= Admitting privileges =

Privilege of a doctor to admit patients to medical treatment center

An admitting privilege is the right of a doctor to admit patients to a hospital for medical treatment without first having to go through an emergency department. This is generally restricted to doctors on the hospital staff, although in some countries such as Canada and the United States, both general practitioners and specialists can have admitting privileges. The practice of credentialing physicians who do not work at a particular hospital to admit has been steadily declining, and as of 2022, is essentially non-existent in many areas.

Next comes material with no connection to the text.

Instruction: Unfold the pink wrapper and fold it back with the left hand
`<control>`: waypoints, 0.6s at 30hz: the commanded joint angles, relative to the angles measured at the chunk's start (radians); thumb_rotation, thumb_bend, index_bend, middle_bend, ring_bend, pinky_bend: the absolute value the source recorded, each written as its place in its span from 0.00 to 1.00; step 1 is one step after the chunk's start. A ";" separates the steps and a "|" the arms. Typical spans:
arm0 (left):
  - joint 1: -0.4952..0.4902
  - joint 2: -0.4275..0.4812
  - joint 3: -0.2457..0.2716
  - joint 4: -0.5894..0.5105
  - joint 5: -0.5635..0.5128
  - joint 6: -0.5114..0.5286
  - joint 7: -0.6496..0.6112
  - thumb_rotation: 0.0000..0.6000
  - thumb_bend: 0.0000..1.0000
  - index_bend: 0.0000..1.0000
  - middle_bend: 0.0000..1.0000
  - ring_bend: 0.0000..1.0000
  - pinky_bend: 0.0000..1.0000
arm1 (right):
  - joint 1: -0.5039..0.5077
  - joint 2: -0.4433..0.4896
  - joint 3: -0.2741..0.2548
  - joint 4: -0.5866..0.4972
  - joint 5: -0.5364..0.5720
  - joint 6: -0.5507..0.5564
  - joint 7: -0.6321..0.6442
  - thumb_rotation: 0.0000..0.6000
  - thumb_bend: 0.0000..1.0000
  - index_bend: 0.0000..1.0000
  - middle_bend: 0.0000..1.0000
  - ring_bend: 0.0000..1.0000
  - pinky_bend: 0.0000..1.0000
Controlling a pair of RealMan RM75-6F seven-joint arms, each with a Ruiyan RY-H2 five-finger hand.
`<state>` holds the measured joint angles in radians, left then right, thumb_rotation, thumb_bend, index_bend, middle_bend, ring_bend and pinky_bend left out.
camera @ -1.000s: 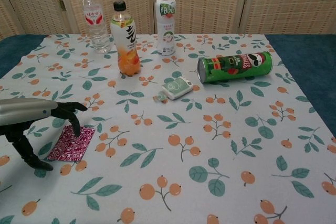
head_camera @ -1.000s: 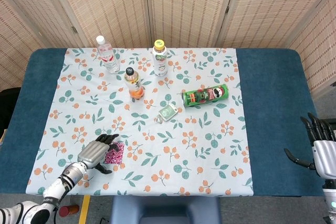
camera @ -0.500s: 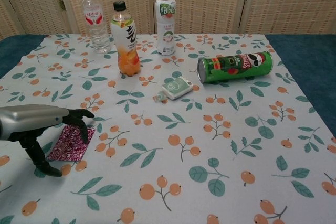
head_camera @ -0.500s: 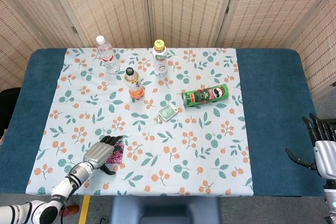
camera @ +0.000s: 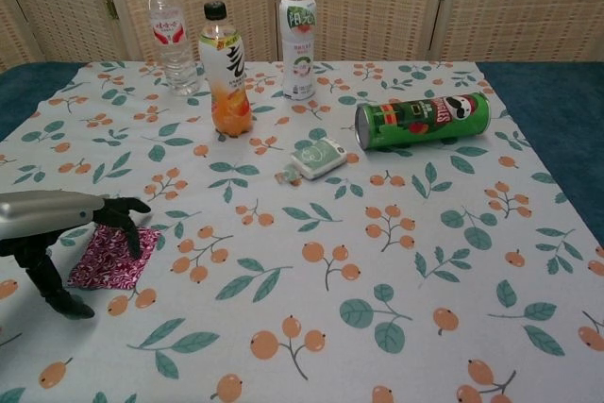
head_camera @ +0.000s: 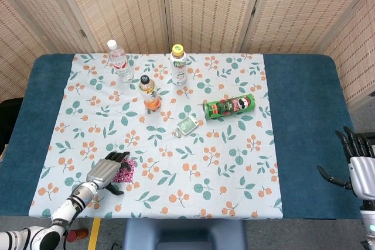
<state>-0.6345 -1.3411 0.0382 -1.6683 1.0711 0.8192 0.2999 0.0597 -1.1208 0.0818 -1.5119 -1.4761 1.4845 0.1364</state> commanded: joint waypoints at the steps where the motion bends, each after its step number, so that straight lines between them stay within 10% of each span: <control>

Admitting privileges have been used as precedent to impede abortion providers in several U.S. states, including Louisiana, Mississippi, Wisconsin, and Texas. This means the doctor is unable to provide an abortion to a patient unless that doctor has admitting privileges, regardless of where the procedure occurs. Supporters of these laws claim that patients should have access to a hospital in case of complications. The American College of Obstetricians and Gynecologists considers requiring admitting privileges for abortions to be unnecessary given that "[i]n 2019, the Centers for Medicare & Medicaid Services removed its requirement that ambulatory surgical centers participating in Medicaid and Medicare have hospital admitting privileges, asserting they were unnecessary in the promotion of patient health, an inefficient use of health care dollars, and an administrative barrier to efficient operations". The U.S. Supreme Court ruled in June Medical Services, LLC v. Russo, that some restrictions based on admitting privileges were unconstitutional.